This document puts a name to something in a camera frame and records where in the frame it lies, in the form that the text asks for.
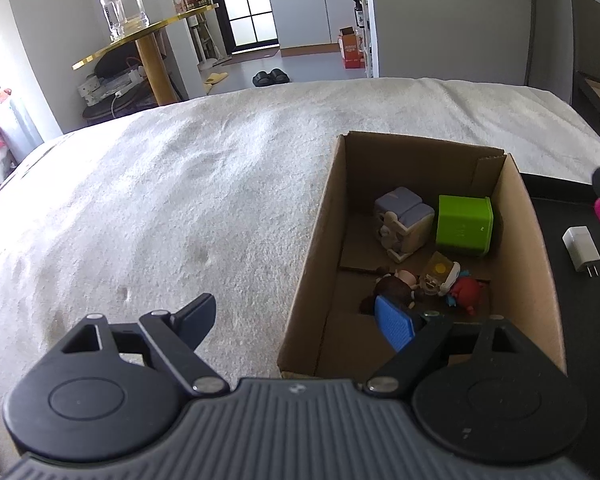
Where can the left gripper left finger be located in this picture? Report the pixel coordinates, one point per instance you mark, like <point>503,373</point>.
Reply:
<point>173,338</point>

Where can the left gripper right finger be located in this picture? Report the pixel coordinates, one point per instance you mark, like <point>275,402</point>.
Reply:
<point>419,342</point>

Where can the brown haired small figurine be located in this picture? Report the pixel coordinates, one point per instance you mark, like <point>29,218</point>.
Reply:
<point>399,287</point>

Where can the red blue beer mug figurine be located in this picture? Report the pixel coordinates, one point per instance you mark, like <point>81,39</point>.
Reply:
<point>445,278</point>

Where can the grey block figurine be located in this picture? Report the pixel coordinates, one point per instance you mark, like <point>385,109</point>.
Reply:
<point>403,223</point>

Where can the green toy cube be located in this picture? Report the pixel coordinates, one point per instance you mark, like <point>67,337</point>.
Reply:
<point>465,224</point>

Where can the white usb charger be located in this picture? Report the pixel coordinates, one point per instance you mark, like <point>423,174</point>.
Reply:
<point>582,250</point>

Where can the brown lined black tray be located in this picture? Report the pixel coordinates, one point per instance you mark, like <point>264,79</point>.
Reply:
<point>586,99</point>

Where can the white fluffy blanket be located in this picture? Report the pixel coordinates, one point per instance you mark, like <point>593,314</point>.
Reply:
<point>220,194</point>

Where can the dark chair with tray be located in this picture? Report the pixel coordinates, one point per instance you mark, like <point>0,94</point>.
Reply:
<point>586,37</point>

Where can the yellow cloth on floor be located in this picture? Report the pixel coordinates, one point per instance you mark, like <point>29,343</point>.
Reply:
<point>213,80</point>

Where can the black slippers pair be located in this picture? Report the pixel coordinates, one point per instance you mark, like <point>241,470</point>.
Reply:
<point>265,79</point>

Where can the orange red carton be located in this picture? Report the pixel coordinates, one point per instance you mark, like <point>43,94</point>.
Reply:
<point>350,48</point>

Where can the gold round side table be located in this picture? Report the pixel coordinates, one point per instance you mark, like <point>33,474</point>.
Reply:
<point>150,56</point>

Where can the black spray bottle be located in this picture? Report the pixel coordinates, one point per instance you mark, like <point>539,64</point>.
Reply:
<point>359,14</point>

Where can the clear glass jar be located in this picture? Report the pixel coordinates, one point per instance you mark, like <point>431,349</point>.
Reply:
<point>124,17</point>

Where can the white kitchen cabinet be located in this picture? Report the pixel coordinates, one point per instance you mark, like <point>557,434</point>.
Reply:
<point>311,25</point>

--

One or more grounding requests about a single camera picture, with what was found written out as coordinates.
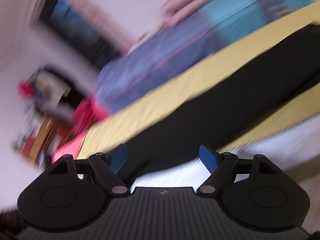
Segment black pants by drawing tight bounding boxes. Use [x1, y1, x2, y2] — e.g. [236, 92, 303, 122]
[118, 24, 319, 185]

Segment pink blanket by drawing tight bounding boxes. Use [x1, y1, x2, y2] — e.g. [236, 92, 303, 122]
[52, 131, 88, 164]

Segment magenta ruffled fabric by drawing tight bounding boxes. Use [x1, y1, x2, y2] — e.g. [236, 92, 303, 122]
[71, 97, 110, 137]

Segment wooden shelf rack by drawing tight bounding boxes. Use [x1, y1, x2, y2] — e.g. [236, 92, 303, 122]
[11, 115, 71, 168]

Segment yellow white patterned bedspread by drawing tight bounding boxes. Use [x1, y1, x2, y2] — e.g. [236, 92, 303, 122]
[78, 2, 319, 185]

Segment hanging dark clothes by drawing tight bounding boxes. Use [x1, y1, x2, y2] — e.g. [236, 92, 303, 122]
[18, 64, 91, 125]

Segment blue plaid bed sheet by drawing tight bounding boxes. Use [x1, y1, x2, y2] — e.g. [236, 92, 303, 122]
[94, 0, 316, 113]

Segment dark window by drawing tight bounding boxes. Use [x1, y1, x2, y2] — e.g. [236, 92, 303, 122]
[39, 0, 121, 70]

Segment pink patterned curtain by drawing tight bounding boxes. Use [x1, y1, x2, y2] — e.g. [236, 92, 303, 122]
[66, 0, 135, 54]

...

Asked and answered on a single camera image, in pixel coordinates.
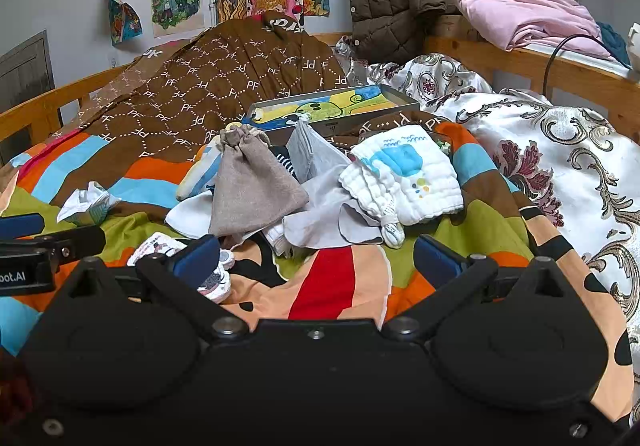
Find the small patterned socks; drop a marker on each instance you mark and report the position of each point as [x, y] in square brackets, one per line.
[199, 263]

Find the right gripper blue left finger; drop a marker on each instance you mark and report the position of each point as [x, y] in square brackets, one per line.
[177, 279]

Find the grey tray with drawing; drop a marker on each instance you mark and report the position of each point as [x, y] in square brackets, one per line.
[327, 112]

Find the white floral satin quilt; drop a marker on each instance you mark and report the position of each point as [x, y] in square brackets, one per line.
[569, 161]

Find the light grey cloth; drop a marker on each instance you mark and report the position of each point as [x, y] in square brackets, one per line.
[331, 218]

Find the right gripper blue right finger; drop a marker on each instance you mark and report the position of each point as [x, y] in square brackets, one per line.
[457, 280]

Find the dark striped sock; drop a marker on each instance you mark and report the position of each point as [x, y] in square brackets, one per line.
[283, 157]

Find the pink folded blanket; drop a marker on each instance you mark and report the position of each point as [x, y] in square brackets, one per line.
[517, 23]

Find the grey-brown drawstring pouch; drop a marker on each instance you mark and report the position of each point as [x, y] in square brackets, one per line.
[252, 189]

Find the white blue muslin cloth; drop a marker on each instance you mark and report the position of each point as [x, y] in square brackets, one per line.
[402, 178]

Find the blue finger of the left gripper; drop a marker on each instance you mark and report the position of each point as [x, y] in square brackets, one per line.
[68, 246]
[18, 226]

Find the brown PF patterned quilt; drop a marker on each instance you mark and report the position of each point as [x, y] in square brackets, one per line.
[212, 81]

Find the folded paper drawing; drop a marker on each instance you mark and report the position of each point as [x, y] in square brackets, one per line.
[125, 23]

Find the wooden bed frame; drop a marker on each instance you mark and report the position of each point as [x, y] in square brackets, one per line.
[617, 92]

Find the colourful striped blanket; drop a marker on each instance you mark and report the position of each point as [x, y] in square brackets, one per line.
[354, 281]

# [What you will do]
From the records above, retype only the lines starting at the line that contains "<point>445,278</point>" and ending at the line that contains "<point>465,224</point>", both included.

# [Your solution]
<point>445,278</point>

Where can the grey block figurine be located in this picture? Report the pixel coordinates, one point per instance you mark, like <point>385,109</point>.
Reply:
<point>403,223</point>

Where can the green toy cube be located in this picture? Report the pixel coordinates, one point per instance you mark, like <point>67,337</point>.
Reply:
<point>465,224</point>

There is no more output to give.